Eddie and Isabel picked me up this morning to go sight-seeing. Isabel is an old school friend, they live in Texas. They are the most conventional, conservative people I know.

It was sunny this morning, and when they came for me the sight of them charmed me: Isabel wore cotton overalls and a print blouse, Eddie was in a sports shirt and slacks. It was the first time I'd ever seen them that they didn't look ultra proper-and-respectable. I had an interview at Broadcasting House at three and I thought I might not get back here first so I wore my marked-down beige linen pantsuit; next to them I was overdressed.

They'd been to London before and had seen the sights so we just wandered around the shopping district all morning. They like to window-shop and buy curios and good prints and we did that. At lunch time, we were wandering along a street when I stopped suddenly and gawked because there, directly ahead of us, was Claridge's.

Claridge's is where all the characters in Noel Coward lunch. For years I've had glamorous images of fashionable London sailing grandly into Claridge's—and there before my eyes was today's fashionable London still sailing grandly into Claridge's.

Eddie asked what I was staring at and I explained.

“Fine,” he said promptly. “We'll have lunch at Claridge's.”

It was a spontaneous, generous gesture very typical of him. I waited for Isabel to say, “Now Eddie, not the way we're dressed!” but to my astonishment, she didn't.

“I think it's very fancy,” I said. “Lets go home and change first.”

“They'll take our money,” said Eddie dryly—and took our arms and led us proudly into Claridge's.

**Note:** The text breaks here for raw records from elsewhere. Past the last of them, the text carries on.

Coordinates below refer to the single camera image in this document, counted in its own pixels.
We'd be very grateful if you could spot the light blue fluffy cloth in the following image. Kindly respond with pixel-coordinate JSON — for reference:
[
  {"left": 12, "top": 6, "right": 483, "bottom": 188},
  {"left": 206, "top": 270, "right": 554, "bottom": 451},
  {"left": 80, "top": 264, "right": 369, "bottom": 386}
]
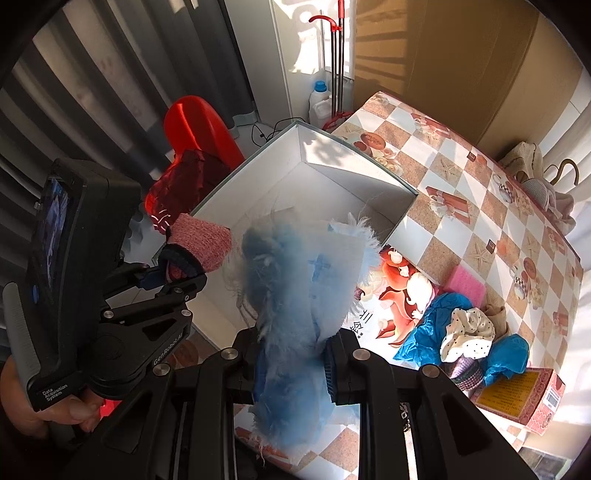
[{"left": 224, "top": 213, "right": 385, "bottom": 463}]

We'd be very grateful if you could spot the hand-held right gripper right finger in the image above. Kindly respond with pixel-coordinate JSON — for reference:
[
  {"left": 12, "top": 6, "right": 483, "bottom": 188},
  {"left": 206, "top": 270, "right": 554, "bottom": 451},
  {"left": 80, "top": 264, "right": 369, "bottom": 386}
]
[{"left": 324, "top": 330, "right": 539, "bottom": 480}]

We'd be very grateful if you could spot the purple patterned fabric item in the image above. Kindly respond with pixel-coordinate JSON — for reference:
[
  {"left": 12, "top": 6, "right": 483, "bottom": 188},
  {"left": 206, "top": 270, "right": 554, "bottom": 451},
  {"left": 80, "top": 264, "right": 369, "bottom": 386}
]
[{"left": 445, "top": 357, "right": 484, "bottom": 394}]

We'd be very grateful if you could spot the snack bag with cartoon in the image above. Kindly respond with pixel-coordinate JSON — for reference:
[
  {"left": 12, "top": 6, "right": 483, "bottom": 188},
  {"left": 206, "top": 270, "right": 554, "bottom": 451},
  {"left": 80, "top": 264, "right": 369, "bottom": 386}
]
[{"left": 355, "top": 244, "right": 440, "bottom": 366}]

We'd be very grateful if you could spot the dark red garment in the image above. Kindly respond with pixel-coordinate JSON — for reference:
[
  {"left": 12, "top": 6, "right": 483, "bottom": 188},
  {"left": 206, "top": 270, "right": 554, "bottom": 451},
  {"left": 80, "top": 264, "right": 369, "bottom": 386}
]
[{"left": 144, "top": 150, "right": 232, "bottom": 239}]

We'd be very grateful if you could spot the checkered printed tablecloth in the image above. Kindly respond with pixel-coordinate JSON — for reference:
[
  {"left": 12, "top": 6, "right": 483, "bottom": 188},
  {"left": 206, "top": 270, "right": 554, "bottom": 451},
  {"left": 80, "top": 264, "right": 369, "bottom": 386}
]
[{"left": 233, "top": 90, "right": 585, "bottom": 480}]

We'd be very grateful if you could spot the white bottle blue cap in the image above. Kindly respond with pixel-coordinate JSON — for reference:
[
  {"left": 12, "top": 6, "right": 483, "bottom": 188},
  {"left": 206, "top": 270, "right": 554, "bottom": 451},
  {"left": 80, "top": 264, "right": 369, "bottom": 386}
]
[{"left": 308, "top": 80, "right": 334, "bottom": 129}]

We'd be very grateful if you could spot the grey fabric item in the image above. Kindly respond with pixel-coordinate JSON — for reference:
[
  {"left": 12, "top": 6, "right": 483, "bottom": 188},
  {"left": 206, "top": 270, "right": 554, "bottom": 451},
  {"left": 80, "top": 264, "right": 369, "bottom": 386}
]
[{"left": 523, "top": 177, "right": 562, "bottom": 211}]

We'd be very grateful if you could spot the red plastic chair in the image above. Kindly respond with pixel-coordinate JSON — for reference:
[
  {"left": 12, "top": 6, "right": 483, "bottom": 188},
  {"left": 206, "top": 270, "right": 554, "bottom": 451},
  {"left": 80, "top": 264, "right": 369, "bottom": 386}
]
[{"left": 144, "top": 95, "right": 246, "bottom": 217}]

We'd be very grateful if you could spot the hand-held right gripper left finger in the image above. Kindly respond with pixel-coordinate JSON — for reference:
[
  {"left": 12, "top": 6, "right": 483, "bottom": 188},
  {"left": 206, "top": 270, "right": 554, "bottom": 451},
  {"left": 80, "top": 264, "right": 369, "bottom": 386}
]
[{"left": 65, "top": 329, "right": 266, "bottom": 480}]

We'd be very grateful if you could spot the pink sock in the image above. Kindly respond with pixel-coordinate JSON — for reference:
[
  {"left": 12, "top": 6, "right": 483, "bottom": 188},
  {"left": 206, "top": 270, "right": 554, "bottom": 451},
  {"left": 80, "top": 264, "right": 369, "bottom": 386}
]
[{"left": 159, "top": 213, "right": 233, "bottom": 282}]

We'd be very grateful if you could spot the blue plastic bag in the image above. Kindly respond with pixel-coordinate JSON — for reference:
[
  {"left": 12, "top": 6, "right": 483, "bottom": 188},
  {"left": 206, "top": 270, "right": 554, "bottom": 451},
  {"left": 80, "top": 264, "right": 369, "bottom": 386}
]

I'm a slob by nature. On an ordinary day at home I couldn't care less how I look. But this was CLARIDGE'S. I sat through lunch in that room of grace and elegance surrounded by tables of perfectly groomed Londoners—sandwiched between two happy Texans dressed for a picnic and affectionately pleased at having taken me somewhere special.

After lunch they went with me to Broadcasting House, and then more window shopping, and at six we were in the theater district. A few people were on line at the Aldwych hoping for last-minute return tickets to
A Midsummer Night's Dream
. Eddie spoke to a man on line and came back and said:

“There are always a few returns. If we get on line now, we can get tickets at seven, when the box office opens. It's a seven-thirty curtain, we'll eat afterwards.”

This was the Peter Brook production, you understand, the National Shakespeare Theater Company production. I would have given a week of my life for a ticket. I'd tried to get them for Nora and Sheila and me through the hotel, it was the one show I couldn't get, it's sold out for the rest of the run. And much as I wanted to see it, I
couldn't
have walked into that theater looking the way we looked—in clothes we'd worn since early morning and without so much as having washed our faces all day. And Eddie and Isabel, who wouldn't have dreamed of going to the theater that way in Houston, were ready to do it in London.

The whole thing was academic for me: I couldn't have stood on that line for ten minutes, much less an hour. I'd stood peering in at shop windows most of the day with my teeth gritted and by six I'd had it. I told them I thought I'd call it a day and go sit somewhere before my insides fell out on the pavement. They're old friends, they immediately abandoned the project and we went to dinner at a little side-street pub instead.

Not till I got home did it dawn on me that they and I had completely reversed roles. Coming abroad, where nobody knows them, Eddie and Isabel have rid themselves of a lot of social inhibitions. Coming abroad, where noboddy knows me, I've acquired a whole set of inhibitions I never had at home. Wild?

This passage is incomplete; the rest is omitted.